▶ _WORK ORDER_: Find the line that contains "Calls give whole" in the entries below. Output it and each later line exactly, and nothing else.

▶ _DATA FOR ANALYSIS_:
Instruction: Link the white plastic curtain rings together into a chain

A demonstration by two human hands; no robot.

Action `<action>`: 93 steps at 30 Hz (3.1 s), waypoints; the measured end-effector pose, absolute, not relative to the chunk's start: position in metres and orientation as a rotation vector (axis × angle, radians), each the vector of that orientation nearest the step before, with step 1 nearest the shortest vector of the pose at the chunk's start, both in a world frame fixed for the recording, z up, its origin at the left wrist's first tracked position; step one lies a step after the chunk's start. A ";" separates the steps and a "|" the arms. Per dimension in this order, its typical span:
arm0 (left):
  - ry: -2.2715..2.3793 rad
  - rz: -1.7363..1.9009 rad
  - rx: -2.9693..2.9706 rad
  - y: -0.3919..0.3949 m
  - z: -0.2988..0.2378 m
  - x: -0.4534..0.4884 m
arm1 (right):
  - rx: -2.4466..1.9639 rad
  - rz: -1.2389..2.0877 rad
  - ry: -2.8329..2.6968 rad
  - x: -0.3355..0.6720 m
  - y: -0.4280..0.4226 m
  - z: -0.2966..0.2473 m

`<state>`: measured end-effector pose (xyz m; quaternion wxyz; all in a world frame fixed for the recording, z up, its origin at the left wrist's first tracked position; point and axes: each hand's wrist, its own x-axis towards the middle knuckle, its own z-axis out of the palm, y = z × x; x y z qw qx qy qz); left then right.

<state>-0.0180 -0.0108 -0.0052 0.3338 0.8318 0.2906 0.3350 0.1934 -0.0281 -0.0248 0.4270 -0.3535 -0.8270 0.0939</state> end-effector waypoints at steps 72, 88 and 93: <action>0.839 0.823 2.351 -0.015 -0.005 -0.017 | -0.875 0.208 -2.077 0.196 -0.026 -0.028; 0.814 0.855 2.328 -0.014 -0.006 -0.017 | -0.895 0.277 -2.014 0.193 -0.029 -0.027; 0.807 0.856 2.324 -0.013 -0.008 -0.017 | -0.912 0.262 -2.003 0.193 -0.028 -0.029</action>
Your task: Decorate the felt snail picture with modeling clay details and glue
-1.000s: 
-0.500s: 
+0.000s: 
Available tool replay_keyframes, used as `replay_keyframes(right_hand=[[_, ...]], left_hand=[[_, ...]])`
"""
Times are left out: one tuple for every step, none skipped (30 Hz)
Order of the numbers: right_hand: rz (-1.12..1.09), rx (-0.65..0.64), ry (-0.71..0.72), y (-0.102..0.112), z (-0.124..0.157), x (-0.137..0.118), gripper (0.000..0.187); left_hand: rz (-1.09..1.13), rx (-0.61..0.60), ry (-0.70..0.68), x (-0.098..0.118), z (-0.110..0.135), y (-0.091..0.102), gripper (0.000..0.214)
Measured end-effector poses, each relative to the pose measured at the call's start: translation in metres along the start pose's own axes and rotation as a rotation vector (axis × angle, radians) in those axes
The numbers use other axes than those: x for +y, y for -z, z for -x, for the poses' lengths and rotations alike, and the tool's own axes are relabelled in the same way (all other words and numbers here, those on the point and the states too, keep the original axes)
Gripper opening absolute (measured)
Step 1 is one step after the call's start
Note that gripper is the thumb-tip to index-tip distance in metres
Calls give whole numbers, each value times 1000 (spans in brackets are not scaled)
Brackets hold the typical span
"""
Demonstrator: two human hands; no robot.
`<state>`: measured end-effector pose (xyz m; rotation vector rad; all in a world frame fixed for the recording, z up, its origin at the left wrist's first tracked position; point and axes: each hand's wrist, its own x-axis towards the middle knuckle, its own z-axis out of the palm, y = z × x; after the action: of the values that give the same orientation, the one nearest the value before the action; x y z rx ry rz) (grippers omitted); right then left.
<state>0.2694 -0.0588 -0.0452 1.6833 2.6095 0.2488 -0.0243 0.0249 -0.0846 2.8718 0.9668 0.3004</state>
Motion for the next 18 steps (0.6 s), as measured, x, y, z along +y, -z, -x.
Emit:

▶ _REPLY TO THE EXERCISE_:
Calls give whole numbers, each value times 1000 (spans in brackets are not scaled)
Brackets hold the typical span
"""
Demonstrator: two human hands; no robot.
`<state>`: measured end-effector pose (xyz m; rotation vector rad; all in a world frame fixed for the recording, z up, its origin at the left wrist's first tracked position; point and axes: each hand's wrist, its own x-axis towards the middle knuckle, its own z-axis out of the palm, y = z × x; after the action: of the values that give the same orientation, the one nearest the value before the action; x y z rx ry rz) (grippers omitted); right then left.
<state>0.2694 -0.0588 -0.0452 1.6833 2.6095 0.2488 -0.0243 0.0249 -0.0846 2.8718 0.9668 0.3004</state>
Motion for the next 18 steps (0.6 s), as measured, x, y, z along +y, -z, -x.
Emit:

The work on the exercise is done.